Thanks for taking the time to answer our questions. Why did you choose Workspot as a company, and why do you think the Workspot product is a winner?

Brad Peterson, New VP of Marketing at Workspot: I've known and respected Amitabh Sinha for years - we worked together at Citrix in the early days of VDI.  As I learned more about what Workspot has created over the last 3+ years, I came to understand the significance of their value and timing. During my time at Citrix, I had the honor and pleasure of hosting CIOs from around the world. We would get into discussions regarding their biggest challenges and opportunities, and I had a front row seat to emerging trends like VDI, BYOD, mobility, and the emergence of the cloud. What I learned in the end was that VDI is vital to the success of many enterprise and SMB companies, yet the complexity and expense of managing the infrastructure is overwhelming. The answer was to reengineer the static, datacenter-centric VDI infrastructure to a cloud-native design. If you remove this management complexity from the customer and provide them unlimited VDI control plane capacity, you can enable them to focus on managing their infrastructure to host their apps, desktops, and data in private and public clouds. Citrix wasn't able to do this as they were focused on supporting customers, adding features, and competing against VMware. This is what Workspot has built and is now offering. VDI 2.0 is an insanely simple, cloud-native control plane - infinitely scalable and up and running in 60 minutes.

You spent ten years at Citrix, in close collaboration with Citrix's former president and CEO, Mark Templeton. Please tell us about these ten years working alongside Mark.

Peterson: My time with Mark Templeton changed my life. I learned how to be gracious, sincere, empathetic, customer-focused, genuine, and so much more. I've had other mentors in my life, but Mark has been the most significant. I had learned over the years to be prepared for meetings, have all possibilities thought through, and to do my homework. And then with Mark, I had to learn how to throw everything I had prepared out the window. Mark would always make you look at a topic from a completely different perspective, and from there create action that was even more innovative. This represented amazing thought leadership to me.

You had such a successful run with Citrix, why did you decide to leave?

Peterson: To me, it was a successful run measured in career and personal growth, company growth ($500M - $3B), understanding the global market and associated customer needs, and experience in acquiring companies and technology to repackage and relaunch to the install base and new markets. It was an amazing experience!  The problem was that the datacenter-centric infrastructure architecture that got us there wasn't the cloud-native, control plane VDI 2.0 architecture required to take us into the future. So I transitioned to a completely cloud-native, infinitely scalable service offering at DocuSign. I learned the e-signature market and the speed and agility of delivering solutions at cloud scale.

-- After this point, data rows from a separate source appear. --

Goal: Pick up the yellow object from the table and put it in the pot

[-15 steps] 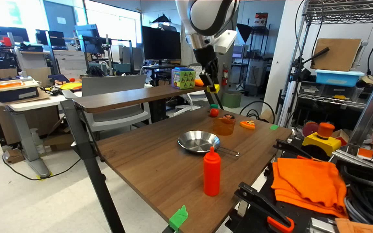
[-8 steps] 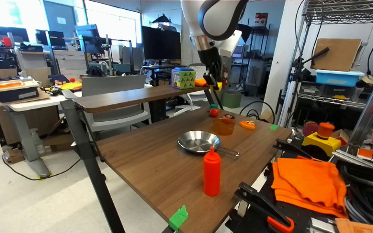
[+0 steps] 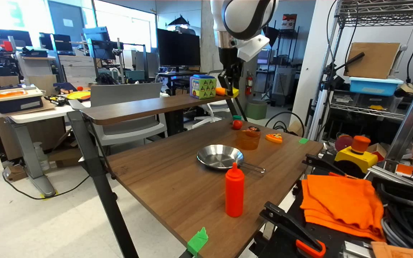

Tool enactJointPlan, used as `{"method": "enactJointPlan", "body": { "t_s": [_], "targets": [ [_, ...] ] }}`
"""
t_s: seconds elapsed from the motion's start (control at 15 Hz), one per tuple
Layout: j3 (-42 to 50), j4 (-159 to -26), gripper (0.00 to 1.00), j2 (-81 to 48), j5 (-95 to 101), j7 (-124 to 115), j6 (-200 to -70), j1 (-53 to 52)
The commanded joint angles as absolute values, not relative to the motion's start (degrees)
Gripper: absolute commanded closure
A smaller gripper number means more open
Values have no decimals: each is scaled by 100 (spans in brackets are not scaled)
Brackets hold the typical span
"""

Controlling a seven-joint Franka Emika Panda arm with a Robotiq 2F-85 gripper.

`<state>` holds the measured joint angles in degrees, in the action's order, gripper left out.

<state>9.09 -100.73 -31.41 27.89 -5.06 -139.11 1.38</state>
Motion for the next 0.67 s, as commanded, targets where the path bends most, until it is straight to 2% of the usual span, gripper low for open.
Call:
{"method": "enactJointPlan", "body": {
  "t_s": [0.0,0.6],
  "targets": [
    [799,-9993,80,-3168,2354,-251,-14046,244],
    [873,-10054,80,-3209,2436,-311,-14120,53]
  ]
}}
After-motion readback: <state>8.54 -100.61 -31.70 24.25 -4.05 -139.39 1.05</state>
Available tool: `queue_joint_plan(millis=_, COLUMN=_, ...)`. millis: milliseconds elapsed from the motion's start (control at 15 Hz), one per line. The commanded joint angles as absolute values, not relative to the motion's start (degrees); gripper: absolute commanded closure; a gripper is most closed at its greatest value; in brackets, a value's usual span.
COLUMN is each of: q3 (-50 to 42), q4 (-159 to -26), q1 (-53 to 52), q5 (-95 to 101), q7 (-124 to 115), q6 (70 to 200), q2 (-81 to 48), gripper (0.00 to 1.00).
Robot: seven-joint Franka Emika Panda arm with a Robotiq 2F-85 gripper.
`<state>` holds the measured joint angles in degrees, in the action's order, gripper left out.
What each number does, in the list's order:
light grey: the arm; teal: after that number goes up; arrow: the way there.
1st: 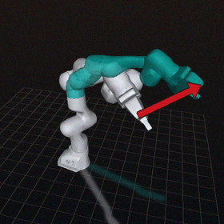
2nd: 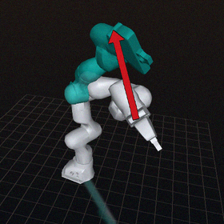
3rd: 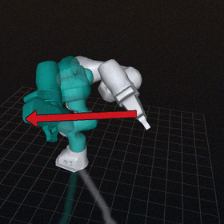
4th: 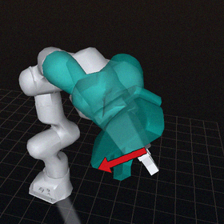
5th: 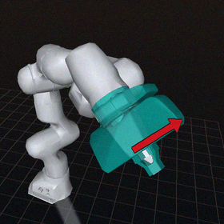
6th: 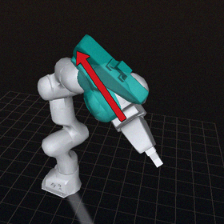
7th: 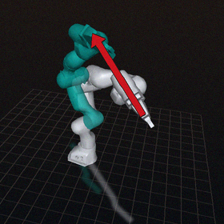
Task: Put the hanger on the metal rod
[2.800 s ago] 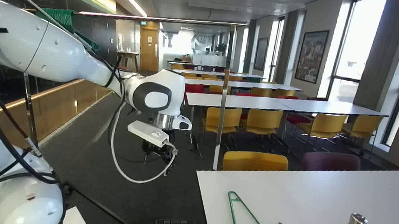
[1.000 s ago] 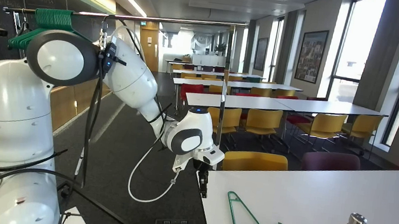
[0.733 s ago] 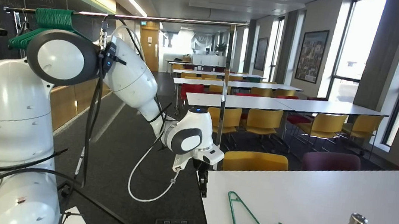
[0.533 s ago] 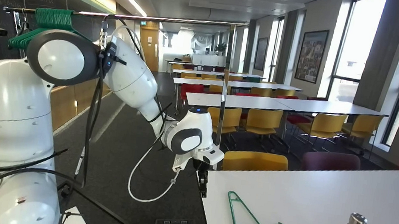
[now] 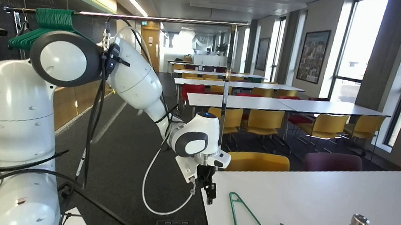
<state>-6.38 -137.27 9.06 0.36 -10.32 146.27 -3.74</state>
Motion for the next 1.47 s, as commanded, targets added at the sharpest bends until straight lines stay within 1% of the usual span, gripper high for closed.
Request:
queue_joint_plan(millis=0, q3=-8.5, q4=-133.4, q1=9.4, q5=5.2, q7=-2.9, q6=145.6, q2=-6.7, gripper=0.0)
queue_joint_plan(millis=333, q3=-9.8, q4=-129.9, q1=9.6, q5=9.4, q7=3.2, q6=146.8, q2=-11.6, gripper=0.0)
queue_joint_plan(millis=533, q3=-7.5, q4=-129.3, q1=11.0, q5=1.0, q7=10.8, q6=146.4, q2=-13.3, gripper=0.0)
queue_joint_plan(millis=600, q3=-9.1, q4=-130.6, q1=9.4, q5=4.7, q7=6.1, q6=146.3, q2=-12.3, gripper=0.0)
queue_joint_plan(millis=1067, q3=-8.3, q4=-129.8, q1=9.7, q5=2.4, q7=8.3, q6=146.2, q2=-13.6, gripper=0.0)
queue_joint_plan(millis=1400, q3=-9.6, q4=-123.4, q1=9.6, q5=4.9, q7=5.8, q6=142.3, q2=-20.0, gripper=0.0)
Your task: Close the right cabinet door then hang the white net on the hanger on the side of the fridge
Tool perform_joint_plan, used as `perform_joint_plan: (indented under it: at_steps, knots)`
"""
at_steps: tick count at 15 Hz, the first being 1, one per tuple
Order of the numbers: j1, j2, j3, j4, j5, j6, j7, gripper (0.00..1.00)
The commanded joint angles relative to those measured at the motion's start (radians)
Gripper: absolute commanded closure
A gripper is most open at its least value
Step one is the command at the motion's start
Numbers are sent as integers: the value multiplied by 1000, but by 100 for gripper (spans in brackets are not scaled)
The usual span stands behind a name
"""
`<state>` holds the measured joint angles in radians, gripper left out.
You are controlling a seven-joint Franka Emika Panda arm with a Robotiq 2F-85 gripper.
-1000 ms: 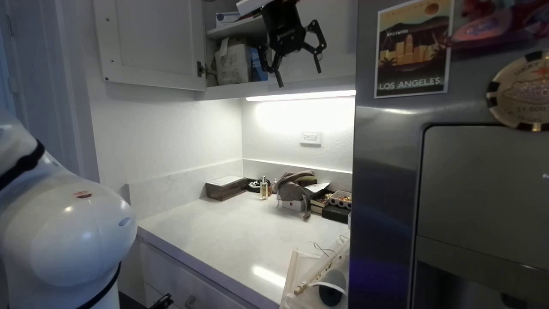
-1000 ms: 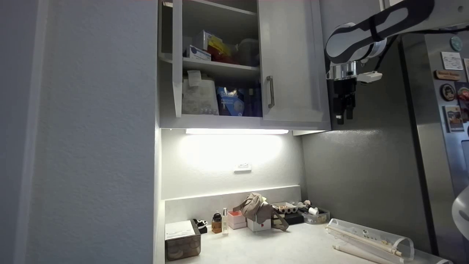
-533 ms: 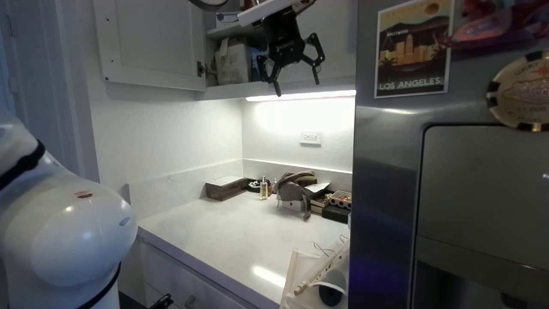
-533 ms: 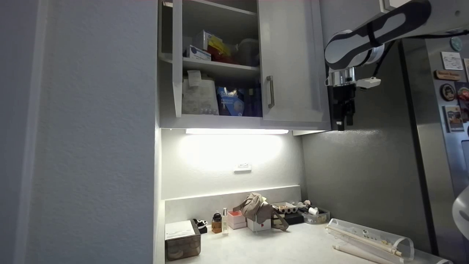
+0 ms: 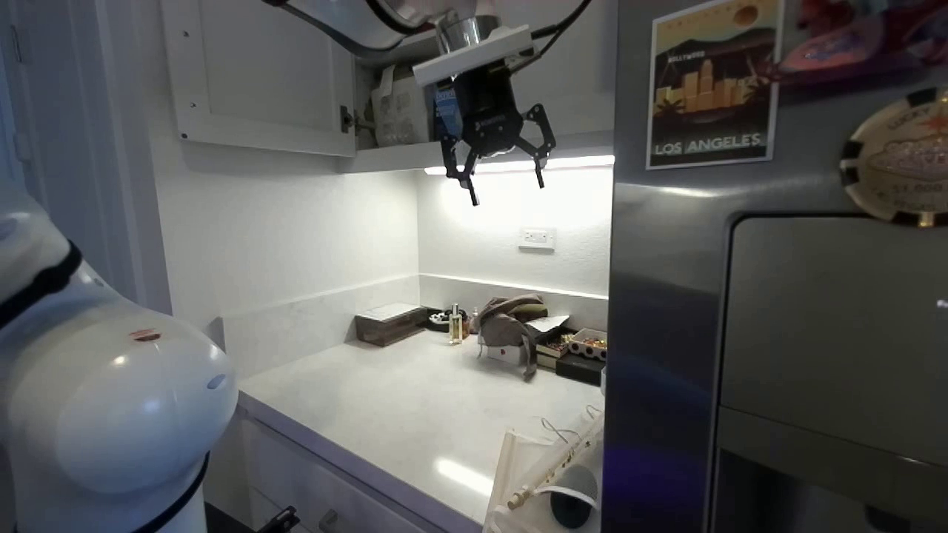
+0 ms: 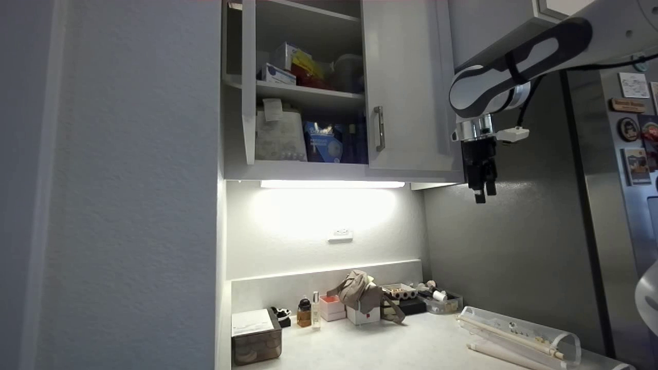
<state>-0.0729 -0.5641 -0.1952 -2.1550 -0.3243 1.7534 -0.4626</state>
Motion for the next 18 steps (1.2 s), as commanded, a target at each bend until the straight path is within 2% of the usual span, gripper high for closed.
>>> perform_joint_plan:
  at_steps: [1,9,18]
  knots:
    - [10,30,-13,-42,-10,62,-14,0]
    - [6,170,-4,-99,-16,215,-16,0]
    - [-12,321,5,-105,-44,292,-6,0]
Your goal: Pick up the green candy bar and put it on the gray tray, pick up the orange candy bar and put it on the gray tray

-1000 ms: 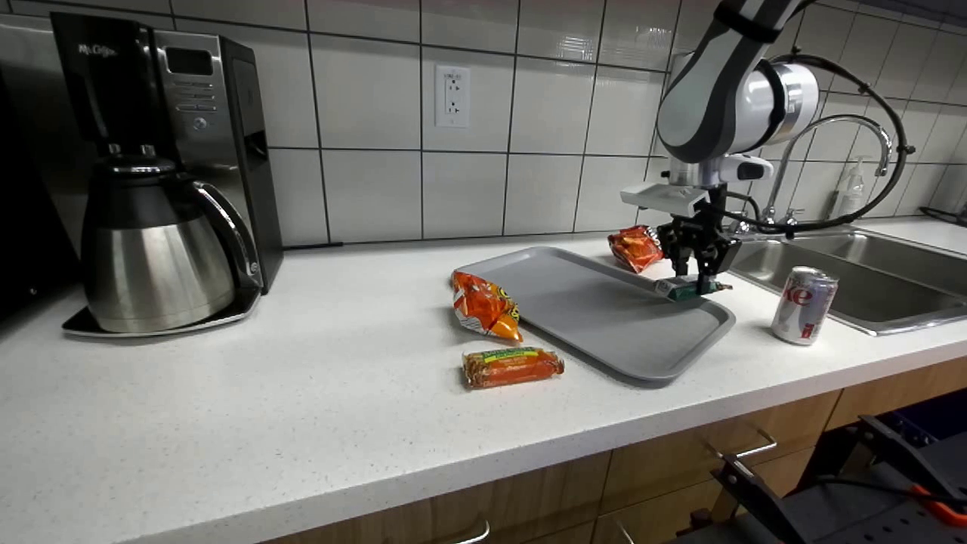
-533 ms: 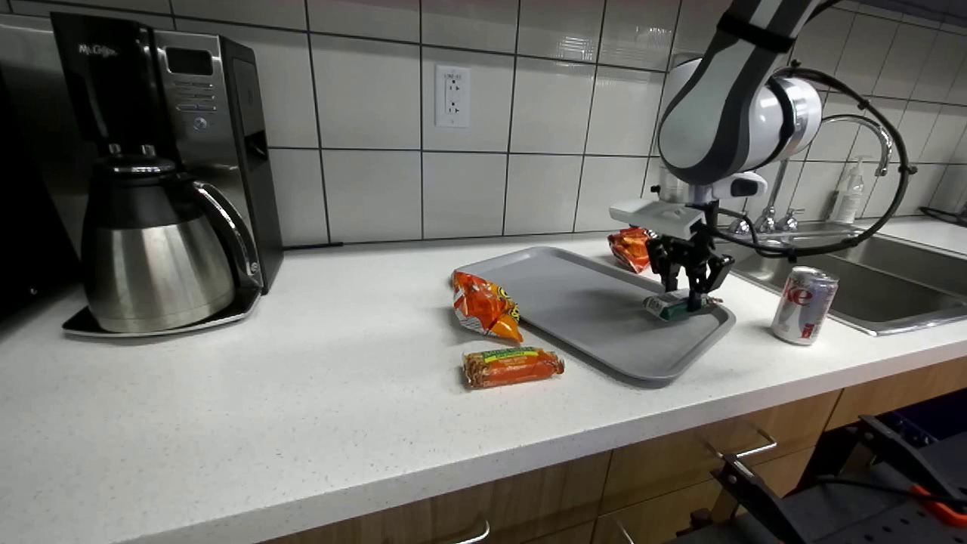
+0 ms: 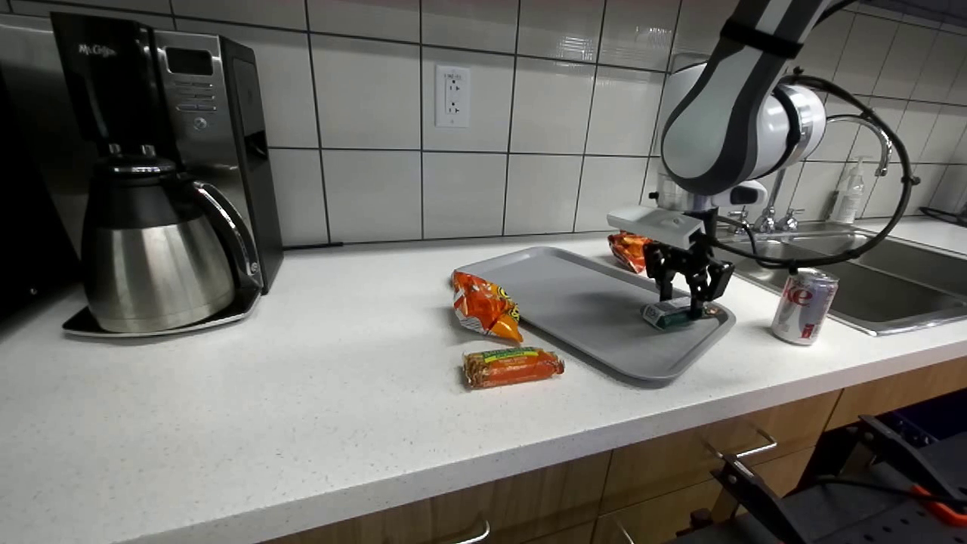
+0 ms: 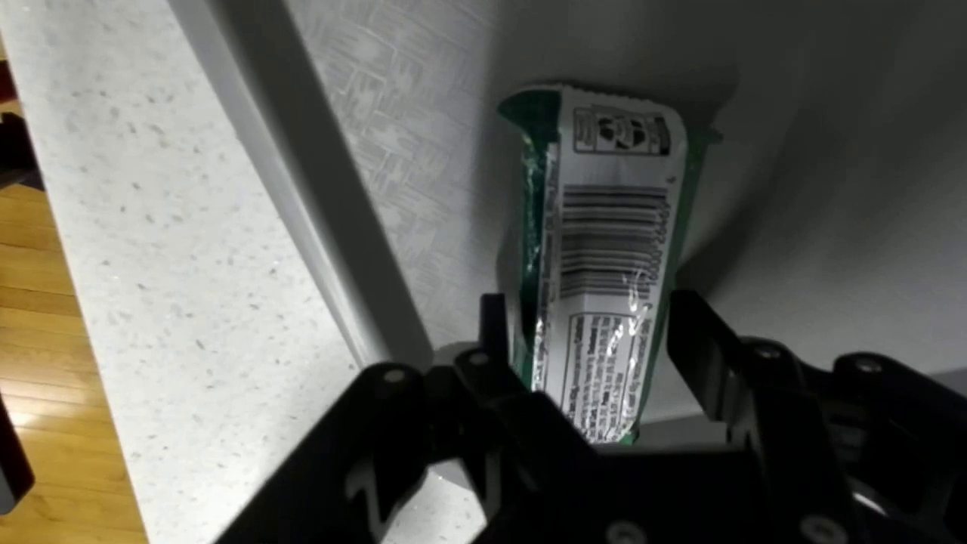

How did the general move to the cloud change your approach to marketing? How different is marketing today, compared to when you first started out?

Peterson: Over the years, marketing in general has shifted from outbound "interruption-based" marketing to inbound "get found" marketing. This means demonstrating thought leadership while creating remarkable content, and sharing it through channels in which people with interest can find it. This is way more fun, and also means that marketing activities are far more measurable.  The marketing A-B testing and associated analytics integrate this art form with science - a combination that makes it more cost effective, creates more expected results, and ultimately makes it something I particularly enjoy.

Disruptive startups like Workspot are pushing hard to grab market share without the complications of legacy programs. How can a business software company keep up the innovation pace, without being replaced by the next big thing?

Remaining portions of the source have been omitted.